Diriwayatkan al-Bukhari dan Muslim dari Abdullah bin Umar, Rasulullah SAW pernah berkisah. Ada tiga orang bersahabat pergi ke suatu tempat, tiba-tiba hujan turun deras, lalu mereka berlindung dalam sebuah gua di lereng gunung.
Tak lama kemudian, sebongkah batu padas longsor dan menutupi pintu gua. Mereka berusaha mendorongnya tapi sia-sia. Salah satu di antara mereka berkata, “Mari masing-masing kita berdoa dengan menyebut perbuatan paling mulia yang pernah kita lakukan.”
Orang pertama berkata: “Ya Allah, aku mempunyai ayah dan ibu yang sudah renta. Setiap hari aku pergi menggembala, dan ketika pulang kubawakan susu perahan untuk diminumnya.
Setelah keduanya meminum susu itu, aku baru berikan sisanya untuk istri dan anak-anakku. Pada suatu hari aku terlambat pulang, dan kudapati kedua orang tuaku telah tidur.
Aku enggan membangunkan, dan aku sabar menunggu sampai waktu subuh tiba, sementara anak-anaku merengek minta susu. Anak dan istriku baru kuberi susu setelah orang tuaku meminumnya.
Ya Allah, jika menurut-Mu aku melakukan hal itu semata-mata karena mengharap ridla-Mu, berikanlah kepada kami jalan keluar dari kesulitan ini.” Tak lama setelah doa ini dipanjatkan, batu yang menutupi mulut gua tadi sedikit bergeser.
Orang kedua berkata: “Ya Allah, Engkau pasti mengetahui aku pernah jatuh cinta kepada seorang gadis anak pamanku. Aku menginginkan kehangatan tubuhnya tapi dia menolak.
Suatu hari pada beberapa tahun kemudian dia datang kepadaku dan berkata, kau tidak akan mendapatkan dirinya apa yang aku minta sebelum aku memberinya seratus dinar. Dengan kerja keras aku berhasil mengumpulkan uang yang dimintanya.
Setelah itu aku datang menagih janji, tapi dia berkata, ‘Takutlah kepada Allah, dan ketahuilah bahwa cincin tidak bisa dilepas kecuali oleh yang berhak (maksudnya, keperawanan tidak bisa dibuka kecuali dengan pernikahan)’.
Akupun berdiri meninggalkannya dengan perasaan malu. Ya Allah, kalau aku melakukan hal itu dengan ikhlas karena mengharap ridha-Mu, maka tolonglah kami dari kesulitan ini.” Maka batu itupun terbuka dua pertiga, namun mereka belum bisa keluar.
Orang ketiga berkata: “Ya Allah, Engkau mengetahui dahulu aku mempekerjakan seseorang dengan upah tiga kilo jagung, tapi ia tidak mengambil upahnya.

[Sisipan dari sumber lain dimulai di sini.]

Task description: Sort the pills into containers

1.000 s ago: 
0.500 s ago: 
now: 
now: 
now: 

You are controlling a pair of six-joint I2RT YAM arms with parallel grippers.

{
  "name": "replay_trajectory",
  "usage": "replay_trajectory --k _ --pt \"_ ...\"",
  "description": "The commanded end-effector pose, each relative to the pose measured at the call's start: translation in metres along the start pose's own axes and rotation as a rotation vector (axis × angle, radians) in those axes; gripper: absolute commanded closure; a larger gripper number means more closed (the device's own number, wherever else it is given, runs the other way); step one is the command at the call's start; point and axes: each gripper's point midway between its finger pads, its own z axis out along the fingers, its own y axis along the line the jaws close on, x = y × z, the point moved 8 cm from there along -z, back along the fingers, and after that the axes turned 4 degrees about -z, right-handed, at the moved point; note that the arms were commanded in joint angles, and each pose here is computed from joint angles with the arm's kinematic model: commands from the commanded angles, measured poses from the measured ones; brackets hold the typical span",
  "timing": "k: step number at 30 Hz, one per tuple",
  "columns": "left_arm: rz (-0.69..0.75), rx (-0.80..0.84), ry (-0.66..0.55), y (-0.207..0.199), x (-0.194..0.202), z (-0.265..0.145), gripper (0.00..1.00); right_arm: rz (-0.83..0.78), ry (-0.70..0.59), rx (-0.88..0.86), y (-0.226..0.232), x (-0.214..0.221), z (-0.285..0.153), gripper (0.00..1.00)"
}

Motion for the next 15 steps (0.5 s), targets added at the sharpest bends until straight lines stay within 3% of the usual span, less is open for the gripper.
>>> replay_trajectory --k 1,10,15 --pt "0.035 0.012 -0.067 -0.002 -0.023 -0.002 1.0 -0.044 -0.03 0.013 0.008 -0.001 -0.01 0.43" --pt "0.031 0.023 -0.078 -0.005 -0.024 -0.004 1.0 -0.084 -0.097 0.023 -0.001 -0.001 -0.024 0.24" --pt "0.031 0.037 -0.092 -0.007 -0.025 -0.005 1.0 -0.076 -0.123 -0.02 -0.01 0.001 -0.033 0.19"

Jagung itu lalu kutanam dan hasilnya aku belikan seekor sapi.
Suatu hari ia datang dan menanyakan haknya. Aku katakan kepadanya agar mengambil sapinya. Dia tidak percaya dan meminta agar tidak memperolokkannya. Aku katakan bahwa aku tidak memperolokkannya. Aku tegaskan, sapi itu adalah haknya.
Lalu aku ceritakan kepadanya apa yang terjadi. Ya Allah, jika menurut-Mu apa yang kulakukan ini semata-mata mengharap ridha-Mu, maka tolonglah kami dari kesulitan ini.” Maka –kata Nabi SAW—batu itu bergeser, dan pintu gua itu terbuka.
Kisah Nabi SAW tersebut menginspirasi kita, investasi amal kebaikan yang dilakukan secara ikhlas tidak hanya merupakan kunci diterimanya doa, melainkan juga menjadi modal spiritual untuk solusi terhadap suatu masalah.
Doa yang dilandasi iman, ikhlas dan investasi kebaikan dapat menjadi solusi terhadap berbagai kesulitan hidup. Karena itu, berdoa bukan sekedar meminta dan mengharap kemurahan Allah tanpa dibarengi investasi kebaikan yang didekasikan untuk kemanusiaan dan semata-mata mengharap ridha-Nya.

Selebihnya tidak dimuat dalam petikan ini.